Para mí, María Rosa (que en la familia siempre la llamamos tía Chino) fue un ejemplo de servicio. Tenía ideas propias y fuertemente asentadas, pero eso no impidió que colaborase con pasión con quienquiera que fuese el jefe. Durante años fue persona de confianza de las personas que guiaron la Iglesia católica en España: primero de monseñor Elías Yanes, y luego del cardenal Antonio María Rouco. Con ambos, a veces situados en las antípodas de planes y prioridades, se llevó de maravilla porque sabia que su rol era la de trabajar por la Iglesia. Hoy, cuando por desgracia alabar a un papa es interpretado por bastantes como atacar al anterior o al sucesivo, María Rosa es para mí un ejemplo de comunión eclesial.
Mi tía mandó, y mandó mucho. En casa le llamábamos «la monja obispa», y ejercía. Yo creo que además disfrutaba mandando. Pero su liderazgo era discreto. Nunca quiso figurar, sino llevar a cabo las directrices de los que tenían que tomar decisiones: a veces un colegio, otras una congregación religiosa, una diócesis, una provincia eclesiástica o la conferencia episcopal. Es un tipo de liderazgo fundamental en organizaciones como la Iglesia, donde puede perderse de vista fácilmente que las decisiones más brillantes no sirven para nada a no ser que se trabaje mucho para llevarlas a cabo.

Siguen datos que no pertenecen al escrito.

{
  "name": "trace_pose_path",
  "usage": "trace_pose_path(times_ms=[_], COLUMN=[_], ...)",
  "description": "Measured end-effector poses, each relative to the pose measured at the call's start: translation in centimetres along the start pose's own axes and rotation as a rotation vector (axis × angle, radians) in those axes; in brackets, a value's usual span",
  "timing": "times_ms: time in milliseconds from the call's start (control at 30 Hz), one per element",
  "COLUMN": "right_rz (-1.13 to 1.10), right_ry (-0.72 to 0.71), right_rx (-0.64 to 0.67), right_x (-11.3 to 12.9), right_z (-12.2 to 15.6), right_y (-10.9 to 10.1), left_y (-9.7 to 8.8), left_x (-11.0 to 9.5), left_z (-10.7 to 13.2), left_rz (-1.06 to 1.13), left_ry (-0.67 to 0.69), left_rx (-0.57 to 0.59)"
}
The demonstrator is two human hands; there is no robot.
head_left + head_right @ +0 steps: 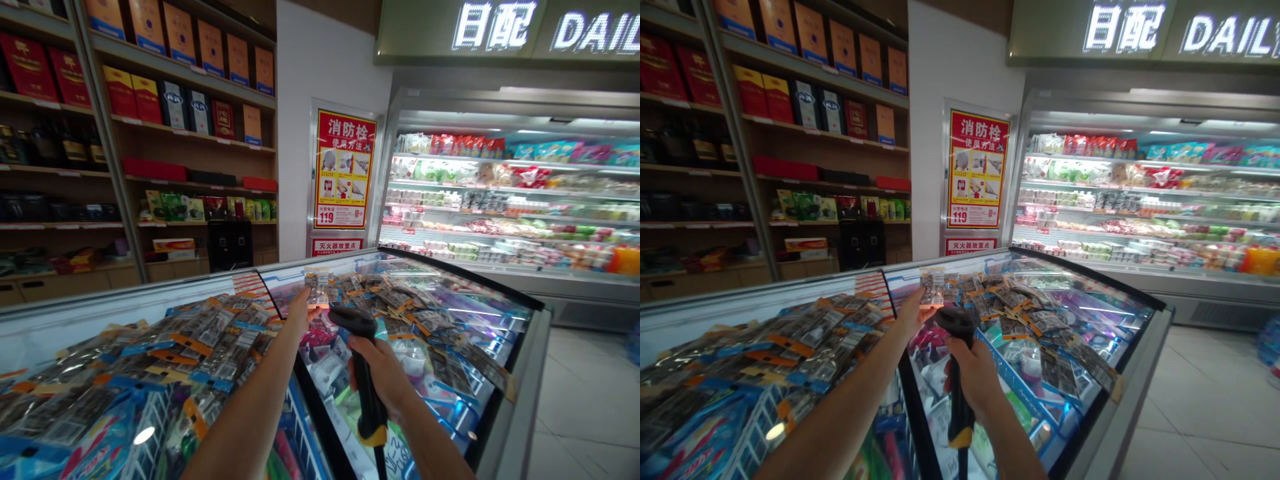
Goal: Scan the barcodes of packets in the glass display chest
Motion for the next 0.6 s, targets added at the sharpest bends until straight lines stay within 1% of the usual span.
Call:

En eso, María Rosa era excelente. Sabía lograr consensos empujando a los de arriba, los del medio y los de abajo para que asumieran sus responsabilidades, y luego era un auténtico azote, persiguiéndoles con tenacidad para que hicieran lo que se habían comprometido a hacer. Una pesadilla para las burocracias, una bendición para los responsables de verdad.

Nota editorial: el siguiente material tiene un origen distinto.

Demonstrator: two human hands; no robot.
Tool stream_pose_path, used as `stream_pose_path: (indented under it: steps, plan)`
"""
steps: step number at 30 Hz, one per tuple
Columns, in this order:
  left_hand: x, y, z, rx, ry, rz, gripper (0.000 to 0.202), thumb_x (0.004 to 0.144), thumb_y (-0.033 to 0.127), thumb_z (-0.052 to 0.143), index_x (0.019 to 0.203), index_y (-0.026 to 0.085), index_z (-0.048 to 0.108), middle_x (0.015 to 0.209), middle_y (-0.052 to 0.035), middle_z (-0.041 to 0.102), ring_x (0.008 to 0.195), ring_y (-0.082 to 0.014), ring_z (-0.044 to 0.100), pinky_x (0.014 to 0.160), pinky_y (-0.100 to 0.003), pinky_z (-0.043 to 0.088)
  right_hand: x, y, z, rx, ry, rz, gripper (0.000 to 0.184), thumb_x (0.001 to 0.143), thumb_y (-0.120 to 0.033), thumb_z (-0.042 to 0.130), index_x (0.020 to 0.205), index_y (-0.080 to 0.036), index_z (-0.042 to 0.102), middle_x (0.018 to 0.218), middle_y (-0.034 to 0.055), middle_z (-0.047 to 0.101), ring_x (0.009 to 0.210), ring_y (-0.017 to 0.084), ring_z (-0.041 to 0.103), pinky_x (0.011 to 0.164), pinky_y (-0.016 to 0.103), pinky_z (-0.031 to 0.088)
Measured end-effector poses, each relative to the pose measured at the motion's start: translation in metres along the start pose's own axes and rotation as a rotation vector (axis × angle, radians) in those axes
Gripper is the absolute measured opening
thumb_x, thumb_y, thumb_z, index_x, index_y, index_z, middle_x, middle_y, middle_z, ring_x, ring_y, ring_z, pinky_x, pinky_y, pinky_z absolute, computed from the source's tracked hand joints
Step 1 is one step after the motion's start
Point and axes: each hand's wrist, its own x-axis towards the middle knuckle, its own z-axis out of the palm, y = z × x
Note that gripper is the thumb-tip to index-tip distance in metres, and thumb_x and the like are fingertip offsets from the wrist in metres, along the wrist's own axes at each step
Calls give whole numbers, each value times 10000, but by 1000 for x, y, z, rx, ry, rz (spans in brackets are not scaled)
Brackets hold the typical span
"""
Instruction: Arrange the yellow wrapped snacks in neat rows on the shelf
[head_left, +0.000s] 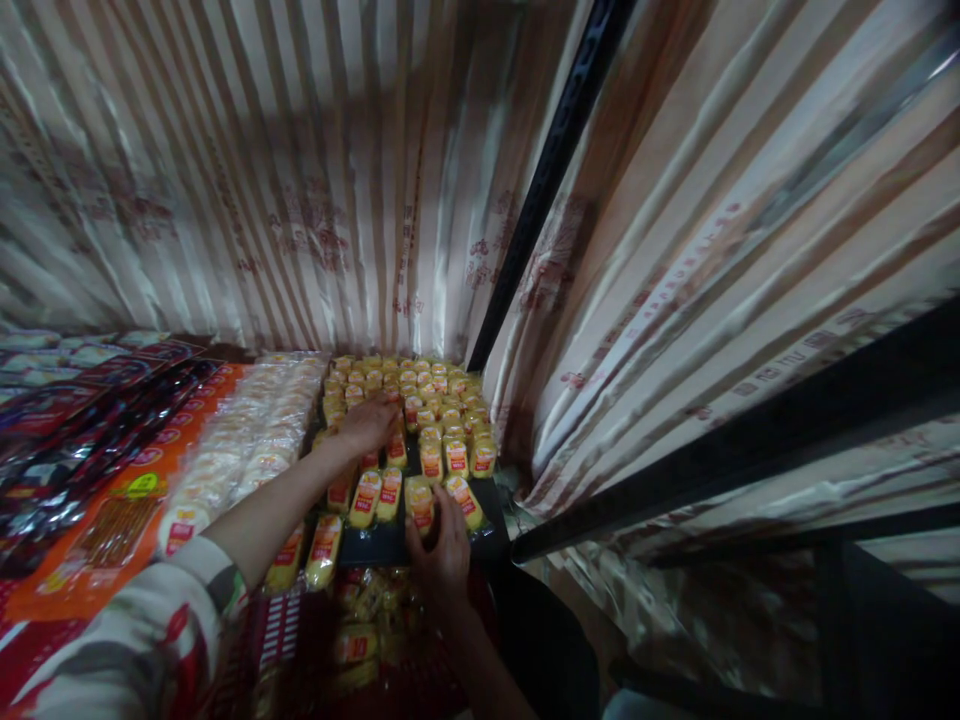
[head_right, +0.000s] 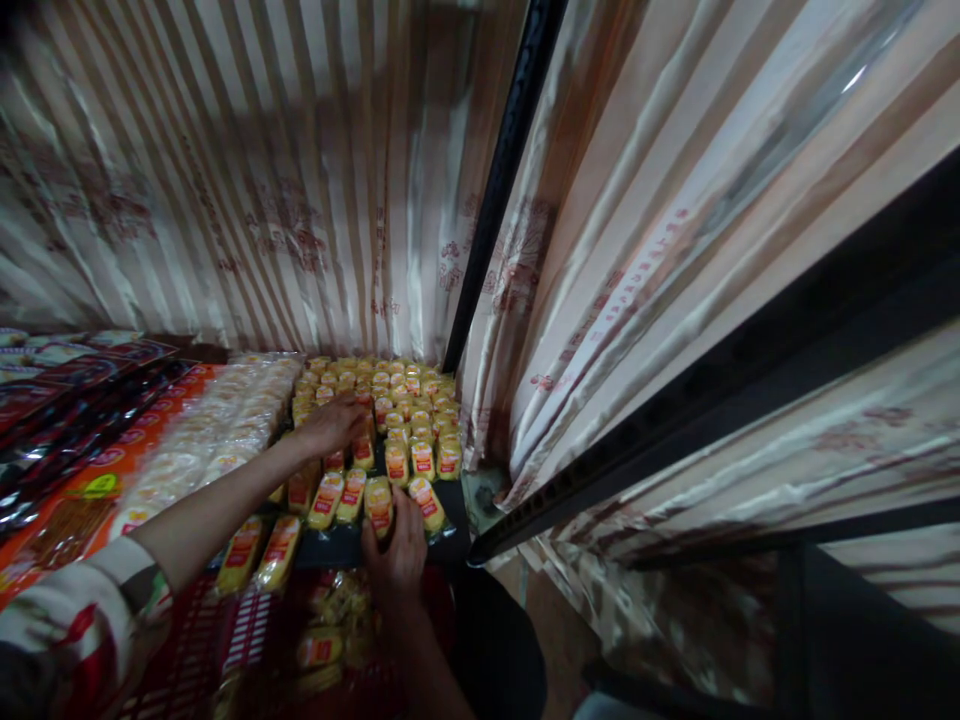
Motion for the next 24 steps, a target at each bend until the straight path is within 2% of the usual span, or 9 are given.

Para conseguirlo, no se le iban prendas. Nada era demasiado costoso, difícil o desagradable. Trabajaba muy bien entre bastidores, muñía acuerdos abajo y arriba, y nada le daba vergüenza. Se remangaba para conseguir un patrocinio para la Jornada de las Familias, un permiso de apertura de un colegio, una permuta de terreno o la aprobación de un catecismo. No le importaba quién tenía delante: tenía una misión más grande que ella misma, y una inventiva para encontrar los recovecos que facilitaran una solución aceptable para gente que no quería a la Iglesia.
Para mí, pensar en tía Chino me recuerda la obra de teatro del francés Jean Anouilh, Becket o el honor de Dios, que fue llevada al cine de manera egregia. Para María Rosa, el honor de Dios es lo que contaba.